GW627368 (GW627368X) is a novel, potent and selective competitive antagonist of prostanoid EP4 receptor with additional human TP receptor affinity, with pK_i values of 7.0 and 6.8 for human prostanoid EP4 and TP receptors respectively^[1]. IC50 & Target: pKi ：7.0 (hEP4), 6.8 (hTP)^[1] In Vitro: GW627368 (GW627368X) appears to bind to human prostanoid TP receptors but not the TP receptors of other species^[1].
GW627368 (GW627368X) (10 μM) produces 100% inhibition of U-46619 (EC₁₀₀)-induced aggregation (approximate pA2 approximately 7.0) in human washed platelets^[1].

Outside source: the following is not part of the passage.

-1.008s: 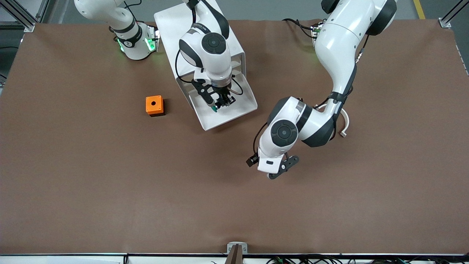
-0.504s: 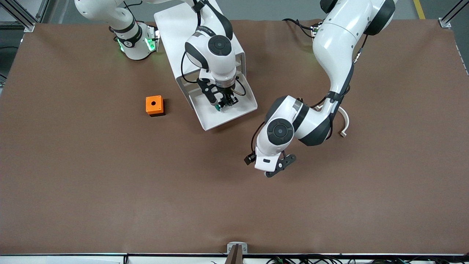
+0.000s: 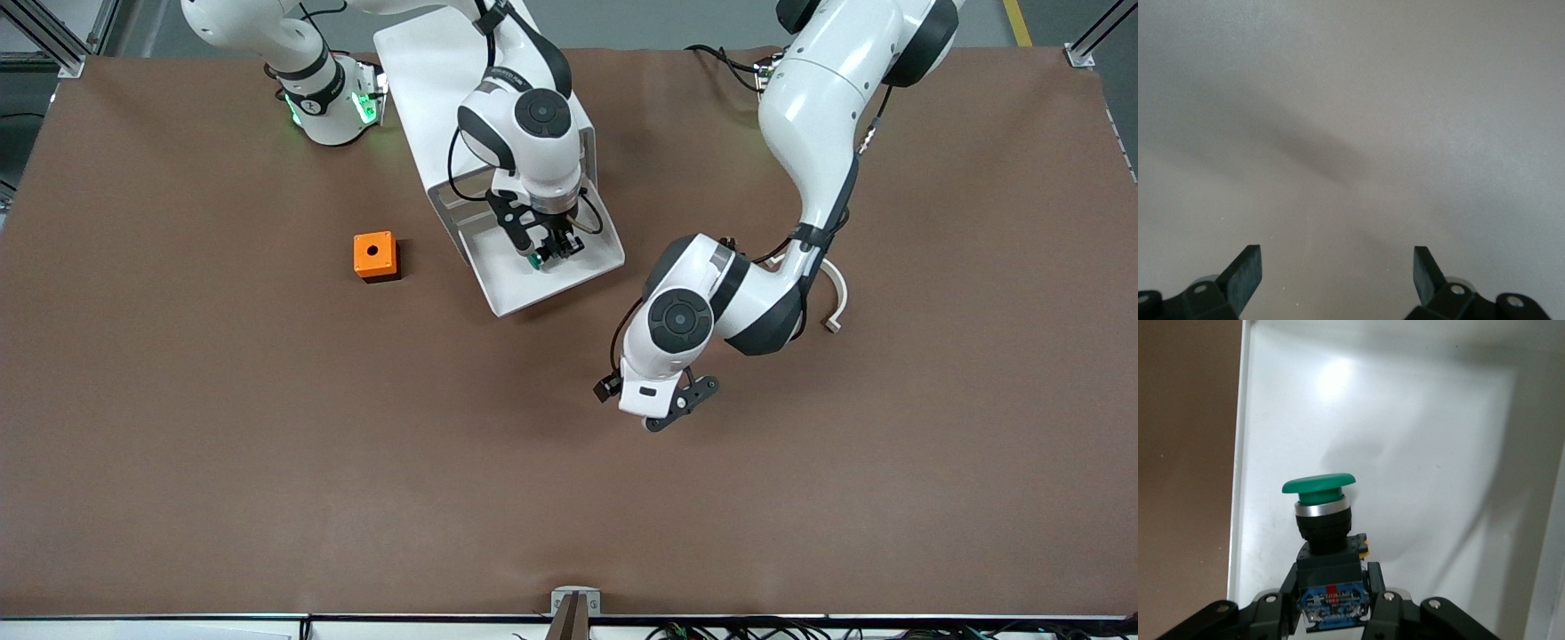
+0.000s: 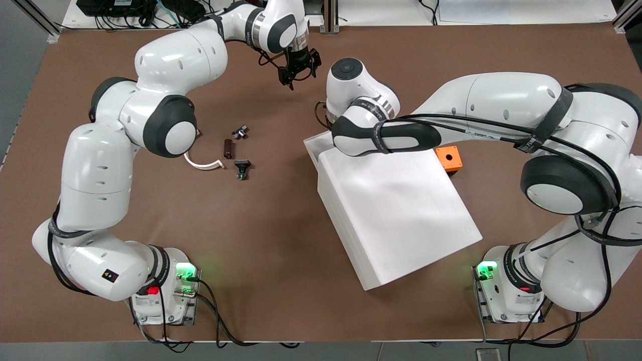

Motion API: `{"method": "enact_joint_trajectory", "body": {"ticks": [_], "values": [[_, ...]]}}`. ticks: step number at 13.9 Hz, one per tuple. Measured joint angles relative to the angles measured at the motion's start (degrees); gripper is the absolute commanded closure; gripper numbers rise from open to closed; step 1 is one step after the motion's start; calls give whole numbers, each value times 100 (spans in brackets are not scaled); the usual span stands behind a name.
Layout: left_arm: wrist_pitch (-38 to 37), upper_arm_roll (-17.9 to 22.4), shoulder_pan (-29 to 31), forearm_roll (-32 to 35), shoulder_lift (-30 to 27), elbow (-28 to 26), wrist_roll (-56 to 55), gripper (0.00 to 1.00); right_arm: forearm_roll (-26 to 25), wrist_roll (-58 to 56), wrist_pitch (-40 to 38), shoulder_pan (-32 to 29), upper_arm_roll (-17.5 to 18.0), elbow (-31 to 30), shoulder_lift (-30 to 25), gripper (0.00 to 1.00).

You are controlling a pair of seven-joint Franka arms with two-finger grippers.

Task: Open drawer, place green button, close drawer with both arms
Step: 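Lower the green button into the drawer and open the right gripper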

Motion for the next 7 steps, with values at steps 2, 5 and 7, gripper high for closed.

GW627368 (GW627368X) is devoid of agonist activity and actually produced a significant and concentration-related reduction in basal cAMP levels with pIC₅₀ value of 6.3^[1].
GW627368 (GW627368X) induces inhibition of proliferation and invasion of human SUM149 IBC tumor cells beginning at 0.1 μM, with inhibition of proliferation and invasion of MDA-MB-231 non-IBC cells at higher concentrations^[2].
In Vivo: GW627368 (GW627368X) (0-15 mg/kg; p.o.; every alternate day for 28 days) shows significant tumor regression characterized by tumor reduction and induction of apoptosis^[3].